Patch tries to fix incorrect behaviour during following test-case:
- 3 nodes
- Node 1 is paused
- Node 2 and 3 detects node 1 as failed and informs CPG clients
- Node 1 is unpaused
- Node 1 clients are informed about new membership, but not about Node 1
being paused, so from Node 1 point-of-view, Node 2 and 3 failure
Solution is to:
- Remove downlist master choose and always choose local node downlist.
For Node 1 in example above, downlist contains Node 2 and 3.
- Keep code which informs clients about left nodes
- Use joinlist as a authoritative source of nodes/clients which exists
in membership
This patch doesn't break backwards compatibility.
I've walked thru all the patches which changed behavior of cpg to ensure
patch does not break CPG behavior. Most important were:
- 058f50314c - Base.
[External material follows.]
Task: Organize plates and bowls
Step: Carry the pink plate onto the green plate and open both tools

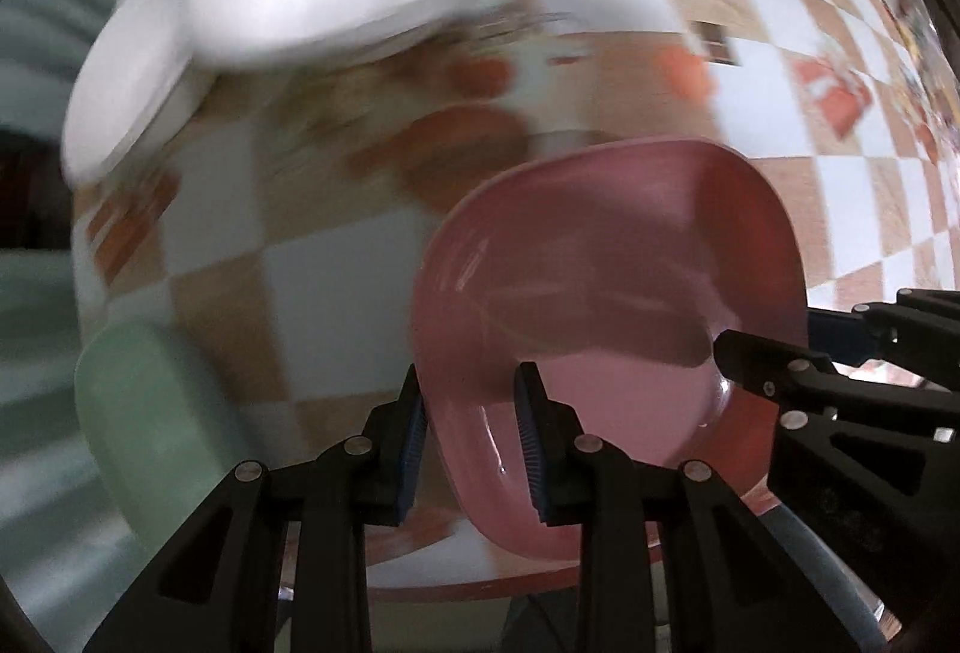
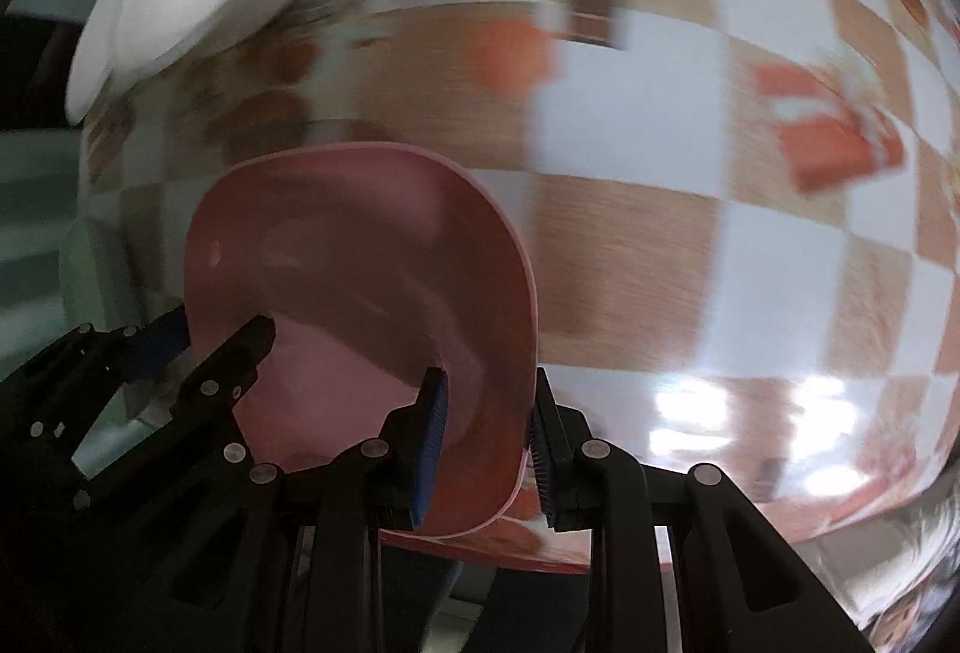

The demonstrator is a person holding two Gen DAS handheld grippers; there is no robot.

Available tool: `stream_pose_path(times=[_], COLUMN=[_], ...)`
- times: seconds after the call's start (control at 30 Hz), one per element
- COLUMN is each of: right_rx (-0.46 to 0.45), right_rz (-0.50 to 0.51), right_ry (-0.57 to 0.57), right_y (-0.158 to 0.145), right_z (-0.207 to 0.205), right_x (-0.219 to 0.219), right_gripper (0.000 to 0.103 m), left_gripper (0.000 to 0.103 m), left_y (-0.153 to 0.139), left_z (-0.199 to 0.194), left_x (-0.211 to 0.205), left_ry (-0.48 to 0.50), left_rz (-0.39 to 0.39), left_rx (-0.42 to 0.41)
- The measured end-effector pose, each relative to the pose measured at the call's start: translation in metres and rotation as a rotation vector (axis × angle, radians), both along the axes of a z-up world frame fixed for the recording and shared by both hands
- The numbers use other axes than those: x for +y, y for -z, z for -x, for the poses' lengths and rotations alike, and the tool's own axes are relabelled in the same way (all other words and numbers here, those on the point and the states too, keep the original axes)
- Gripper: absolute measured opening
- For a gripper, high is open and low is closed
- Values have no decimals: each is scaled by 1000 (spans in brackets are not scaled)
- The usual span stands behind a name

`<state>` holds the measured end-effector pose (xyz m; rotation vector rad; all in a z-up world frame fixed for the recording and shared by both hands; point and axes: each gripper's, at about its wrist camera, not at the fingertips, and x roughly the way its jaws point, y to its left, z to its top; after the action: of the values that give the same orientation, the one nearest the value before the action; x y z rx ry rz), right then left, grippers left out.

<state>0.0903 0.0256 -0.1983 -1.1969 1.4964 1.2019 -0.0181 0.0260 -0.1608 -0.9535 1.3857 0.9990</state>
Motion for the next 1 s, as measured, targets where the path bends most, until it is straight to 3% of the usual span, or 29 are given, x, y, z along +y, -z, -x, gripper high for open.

Code was significantly
changed to handle double free by split group_info into two structures
cpg_pd (local node clients) and process_info (all clients). Joinlist
was
- 97c28ea756 - This patch removed
confchg_fn and made CPG sync correct
- feff0e8542 - I've tested described
behavior without any issues
- 6bbbfcb6b4 - Added idea of using
heuristics to choose same downlist on all nodes. Sadly this idea
was beginning of the problems described in
040fda8872,
ac1d79ea7c,
559d4083ed,
02c5dffa5b,
64d0e5ace0 and
b55f32fe2e
- 02c5dffa5b - Made joinlist as
authoritative source of nodes/clients but left downlist_master_choose
as a source of information about left nodes
Long story made short. This patch basically reverts
idea of using heuristics to choose same downlist on all nodes.
(ported from needle 9c2a97f4f9)
Signed-off-by: Jan Friesse <jfriesse@redhat.com>
Reviewed-by: Christine Caulfield <ccaulfie@redhat.com>